Frannie Langton is on trial for murdering two people in the house in England where she worked as a servant, and the book is what she’s written to her barrister in response to his desperate request that she give him something he can use to defend her other than her initial response, which was that she couldn’t remember anything.  The circumstances of the murders are definitely against her: she was found in bed with her mistress, both of them covered in blood, the master of the house had been stabbed multiple times and there was a trail of blood going from his room to the mistress’ room. But worse than that, Frannie was black, a former slave from the Jamaica sugar plantations, and in 1826 London, she’s viewed as a savage, possibly not entirely human, and capable of anything.  That George and Marguerite Benham had taken her in when her former owner brought her to England, that they were well known members of upper class society, and that there were all kinds of rumors about the real relationship between Frannie and Marguerite, doesn’t help matters.

The trial serves as a thread that runs through the book; while Frannie tells the story of her life in the plantation and what happened to her once she arrived in England, periodically she returns to the murder case being tried in the Old Bailey Court, with excerpts of the testimony against her sprinkled through the book.  For quite a while, you don’t know exactly what happened, other than the sensational charges themselves, and Frannie takes her time getting to the actual events (in fact, you don’t get the real answers until the very end of the book), let alone the question of what she might or might not have done, how responsible she might have been for the deaths.

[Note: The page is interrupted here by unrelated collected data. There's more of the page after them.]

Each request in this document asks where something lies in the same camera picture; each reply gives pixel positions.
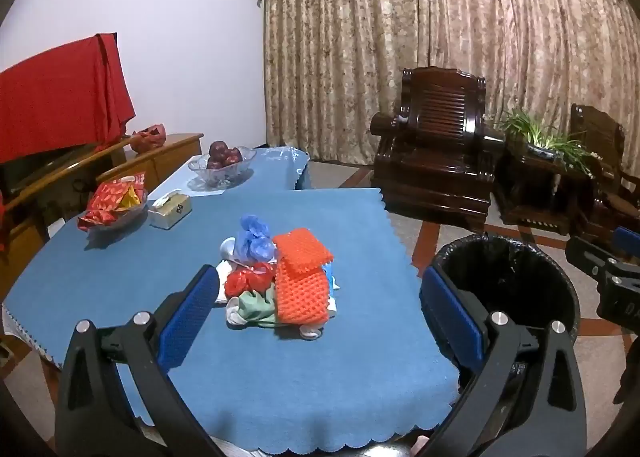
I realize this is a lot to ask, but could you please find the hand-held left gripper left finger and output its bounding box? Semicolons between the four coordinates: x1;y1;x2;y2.
55;264;221;457

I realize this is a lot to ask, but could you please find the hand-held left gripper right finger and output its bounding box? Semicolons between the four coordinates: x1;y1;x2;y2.
419;266;587;457

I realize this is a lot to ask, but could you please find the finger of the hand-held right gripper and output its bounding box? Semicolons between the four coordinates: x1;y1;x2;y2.
566;235;624;284
614;226;640;265

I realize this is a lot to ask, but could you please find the red plastic bag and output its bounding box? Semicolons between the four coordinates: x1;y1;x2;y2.
224;262;277;299

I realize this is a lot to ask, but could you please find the green plastic bag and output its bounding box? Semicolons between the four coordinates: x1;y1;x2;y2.
237;286;281;329

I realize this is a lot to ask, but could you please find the blue white beige packet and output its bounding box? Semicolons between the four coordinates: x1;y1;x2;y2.
220;237;242;268

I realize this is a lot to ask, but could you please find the black lined trash bin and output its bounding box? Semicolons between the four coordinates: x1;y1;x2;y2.
431;233;582;378

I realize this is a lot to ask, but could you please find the orange foam fruit net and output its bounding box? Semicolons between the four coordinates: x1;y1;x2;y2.
275;264;332;327
272;232;334;274

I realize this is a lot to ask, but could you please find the dark wooden side table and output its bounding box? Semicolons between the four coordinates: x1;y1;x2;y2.
492;140;601;238

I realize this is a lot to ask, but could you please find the beige tissue box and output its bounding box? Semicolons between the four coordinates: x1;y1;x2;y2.
148;190;193;231

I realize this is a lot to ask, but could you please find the glass snack dish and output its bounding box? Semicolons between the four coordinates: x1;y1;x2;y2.
85;197;149;234

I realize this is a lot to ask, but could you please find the dark wooden armchair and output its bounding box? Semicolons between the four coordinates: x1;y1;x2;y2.
570;104;640;250
370;66;506;231

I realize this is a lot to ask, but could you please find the yellow snack packet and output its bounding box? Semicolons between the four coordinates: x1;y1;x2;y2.
117;186;141;211

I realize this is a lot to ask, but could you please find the glass fruit bowl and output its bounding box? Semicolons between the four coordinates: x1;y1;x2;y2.
187;146;257;189

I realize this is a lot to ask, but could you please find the green potted plant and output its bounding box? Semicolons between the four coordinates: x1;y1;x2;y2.
492;107;601;179

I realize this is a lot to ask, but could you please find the light wooden cabinet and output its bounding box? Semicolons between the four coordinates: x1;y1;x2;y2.
122;133;204;190

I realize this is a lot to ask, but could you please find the light wooden chair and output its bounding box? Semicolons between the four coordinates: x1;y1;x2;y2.
95;141;173;193
0;137;133;298

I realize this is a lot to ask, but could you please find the light blue plastic-covered tablecloth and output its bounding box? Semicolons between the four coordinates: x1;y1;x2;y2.
149;147;311;198

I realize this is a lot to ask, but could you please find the red bag on cabinet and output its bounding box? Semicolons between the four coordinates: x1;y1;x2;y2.
131;124;168;153

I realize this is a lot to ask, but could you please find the red cloth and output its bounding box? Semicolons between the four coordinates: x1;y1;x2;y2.
0;32;137;165

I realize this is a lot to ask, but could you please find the beige patterned curtain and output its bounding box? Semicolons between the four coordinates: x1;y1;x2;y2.
257;0;640;218

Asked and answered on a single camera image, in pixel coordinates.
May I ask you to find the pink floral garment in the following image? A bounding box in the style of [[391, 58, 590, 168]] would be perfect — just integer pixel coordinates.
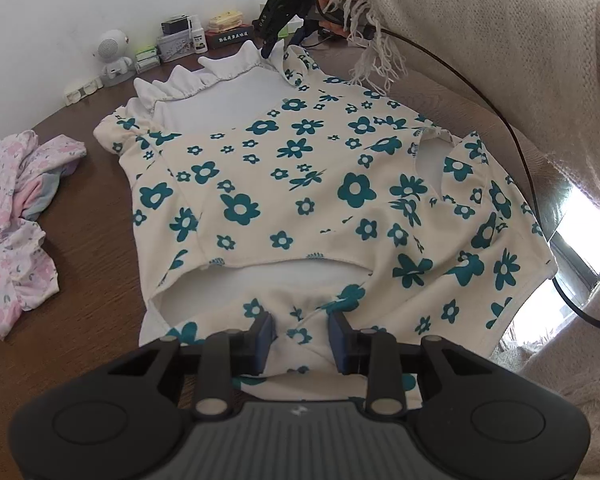
[[0, 130, 87, 342]]

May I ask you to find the yellow packet stack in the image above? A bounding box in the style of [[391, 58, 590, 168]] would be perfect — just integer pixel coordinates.
[[208, 8, 243, 31]]

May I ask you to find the white spray bottle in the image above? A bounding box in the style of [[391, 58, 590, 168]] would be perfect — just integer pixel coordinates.
[[190, 16, 208, 53]]

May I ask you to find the cream teal floral top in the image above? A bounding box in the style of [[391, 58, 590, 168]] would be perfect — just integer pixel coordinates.
[[92, 42, 559, 401]]

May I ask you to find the black small box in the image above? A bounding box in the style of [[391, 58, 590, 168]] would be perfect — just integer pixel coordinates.
[[161, 14, 191, 36]]

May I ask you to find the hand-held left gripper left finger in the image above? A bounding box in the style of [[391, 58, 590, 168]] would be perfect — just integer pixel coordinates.
[[105, 311, 276, 420]]

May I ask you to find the white robot toy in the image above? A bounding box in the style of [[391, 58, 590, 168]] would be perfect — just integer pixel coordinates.
[[91, 29, 135, 81]]

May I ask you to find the black box with white label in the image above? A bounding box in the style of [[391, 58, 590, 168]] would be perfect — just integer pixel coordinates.
[[205, 24, 253, 50]]

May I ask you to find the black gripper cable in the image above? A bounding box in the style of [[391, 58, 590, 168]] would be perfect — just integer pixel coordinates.
[[315, 0, 600, 333]]

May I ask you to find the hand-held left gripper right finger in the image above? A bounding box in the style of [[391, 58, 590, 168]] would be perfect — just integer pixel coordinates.
[[327, 311, 496, 420]]

Along the way, we get to know Frannie, and she’s quite a character.  She defies stereotypes all along the line: she’s from Jamaica, she grew up on a sugar plantation, but she wasn’t ever a field hand, and her relationship to Langton, the owner of the plantation, and his wife is unclear: both of them seem to know more about Frannie’s background than she does.  She’s literate, she reads novels, and she’s enlisted by Langton as his scribe in the incredibly racist and disgusting experiments he’s conducting to prove the differences between blacks and whites. When he brings her to England to meet George Benham, who had been his collaborator in his researches but who has now disavowed that connection, he leaves her with Benham, as a servant.  She catches Marguerite’s attention, and falls in love with her mistress, all the while knowing that the relationship can never be equal and wondering whether there’s even a relationship at all (Marguerite is a strange woman, well-educated, addicted to laudanum, and hard to figure out in any event). Thrown out of that house, Frannie finds herself in a whorehouse, and then she goes back to the Benham household, shortly before the murders.

Smart and educated enough to see other people clearly and to see how Jamaican and English society are built on assumptions of racial superiority, Frannie nevertheless can’t escape from the expectations of those societies. Frannie’s status as a black woman, a servant, a foreigner, in England is different from what we as Americans in the 21st century would expect, but it’s fascinating to see how racism worked in English society at the time, and you find yourself hoping against hope that Frannie will find some kind of happy ending (no spoilers here; you’re going to have to read this for yourself).

Get absorbed in another time and place and enjoy the powerful perspective of Frannie Langton, former slave, whore and accused murderess.